Elutriation is a process for separating particles based on their size, shape and density, using a stream of gas or liquid flowing in a direction usually opposite to the direction of sedimentation. This method is mainly used for particles smaller than 1 μm. The smaller or lighter particles rise to the top (overflow) because their terminal sedimentation velocities are lower than the velocity of the rising fluid. The terminal velocity of any particle in any medium can be calculated using Stokes' law if the particle's Reynolds number is below 0.2. Counterflow centrifugation elutriation is a related technique to separate cells.

== Air classification ==
An air elutriator is a simple device which can separate particles into two or more groups.

Material may be separated by means of an elutriator, which consists of a vertical tube up which fluid is passed at a controlled velocity. When the particles are introduced, often through a side tube, the smaller particles are carried over in the fluid stream while the larger particles settle against the upward current. If one starts with low flow rates, small less dense particles attain their terminal velocities, and flow with the stream. The particle from the stream is collected in overflow and hence will be separated from the feed. Flow rates can be increased to separate higher size ranges.
Further size fractions may be collected if the overflow from the first tube is passed vertically upwards through a second tube of greater cross-section, and any number of such tubes can be arranged in series.

==Geology==
Pyroclastic flows from volcanoes are associated with elutriation.
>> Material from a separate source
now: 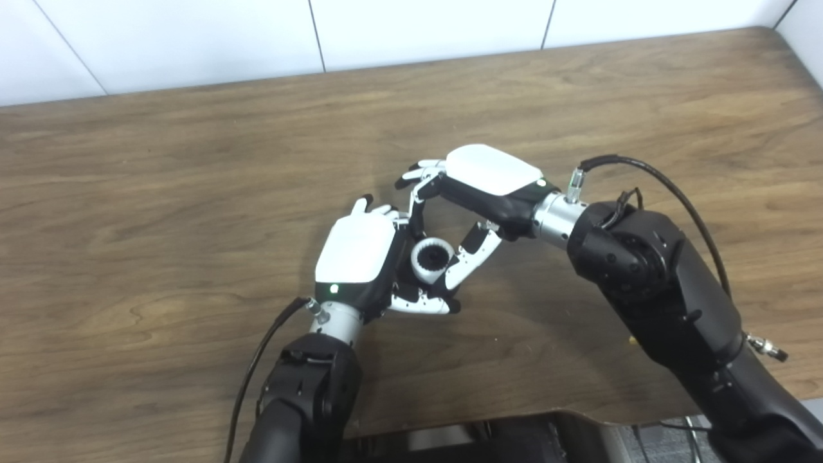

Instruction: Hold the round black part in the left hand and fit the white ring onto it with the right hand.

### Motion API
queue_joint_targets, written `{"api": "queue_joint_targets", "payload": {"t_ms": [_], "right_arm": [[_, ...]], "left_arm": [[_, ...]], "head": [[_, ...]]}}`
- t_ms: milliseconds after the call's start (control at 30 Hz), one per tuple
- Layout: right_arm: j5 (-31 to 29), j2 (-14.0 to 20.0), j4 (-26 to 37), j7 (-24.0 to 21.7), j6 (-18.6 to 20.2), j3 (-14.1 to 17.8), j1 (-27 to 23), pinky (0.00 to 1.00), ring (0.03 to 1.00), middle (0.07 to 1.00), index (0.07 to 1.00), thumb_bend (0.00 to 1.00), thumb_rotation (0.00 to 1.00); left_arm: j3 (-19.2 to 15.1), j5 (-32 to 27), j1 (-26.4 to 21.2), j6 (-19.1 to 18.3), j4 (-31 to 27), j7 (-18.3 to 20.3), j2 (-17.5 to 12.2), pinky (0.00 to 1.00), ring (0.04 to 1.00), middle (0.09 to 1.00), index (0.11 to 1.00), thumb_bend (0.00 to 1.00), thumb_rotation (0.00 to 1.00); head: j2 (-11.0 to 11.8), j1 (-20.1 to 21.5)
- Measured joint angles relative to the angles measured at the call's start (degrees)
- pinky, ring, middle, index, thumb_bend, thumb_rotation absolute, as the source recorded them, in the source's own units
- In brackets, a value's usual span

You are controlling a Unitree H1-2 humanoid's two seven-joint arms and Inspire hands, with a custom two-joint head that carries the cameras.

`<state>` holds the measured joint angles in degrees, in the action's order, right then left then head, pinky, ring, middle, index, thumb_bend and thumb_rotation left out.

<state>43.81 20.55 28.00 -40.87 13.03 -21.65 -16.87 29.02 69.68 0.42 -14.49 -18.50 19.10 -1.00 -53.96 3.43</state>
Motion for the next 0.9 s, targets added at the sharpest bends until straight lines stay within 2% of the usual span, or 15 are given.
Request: {"api": "queue_joint_targets", "payload": {"t_ms": [333, 600, 900], "right_arm": [[-0.1, 0.0, 1.0, -1.3, 0.4, 0.6, -0.1, 0.84, 0.941, 0.889, 0.731, 1.0, 0.38], [-0.8, 0.0, 1.0, -1.2, 0.4, 1.9, 0.0, 0.83, 0.931, 0.87, 0.559, 0.96, 0.42], [-1.7, 0.6, 0.9, 0.1, -0.1, 3.3, 0.6, 0.83, 0.937, 0.868, 0.567, 0.96, 0.44]], "left_arm": [[0.0, -0.3, 0.0, 0.0, 0.0, 0.0, -0.1, 1.0, 0.885, 0.778, 0.481, 0.52, 0.05], [0.0, -0.1, -0.1, 0.0, 0.0, 0.1, -0.2, 1.0, 0.883, 0.777, 0.482, 0.52, 0.05], [-0.1, -0.8, -0.1, 0.2, 0.0, -0.1, -0.5, 1.0, 0.884, 0.775, 0.48, 0.53, 0.05]], "head": [[-0.2, 0.4], [-0.1, 0.7], [0.3, 1.1]]}}
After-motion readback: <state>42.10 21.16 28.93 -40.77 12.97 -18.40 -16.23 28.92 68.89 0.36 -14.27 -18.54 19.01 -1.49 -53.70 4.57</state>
Coarser material is confined to near the ground and the finer particles rise buoyantly toward the top.
===Mineral Processing===
It is used in mineral processing for size classification.
The elutriation dust value is a usual measure for quantification of dust, generated by testing wherein mechanical forces such as vibration are applied to granules of e.g. a detergent agent.

==Biology==
===Laboratory separations of single cells===
Centrifugal elutriation has been used for the separation of fission yeast by cell cycle status.

===Biological Sediment Processing===
Elutriation is a common method used by biologists to sample meiofauna.
The sediment sample is constantly agitated by a flow of filtered water from below, the action of which dislodges interstitial organisms embedded between sediment grains. A very fine filter at the top captures these organisms from the overflow.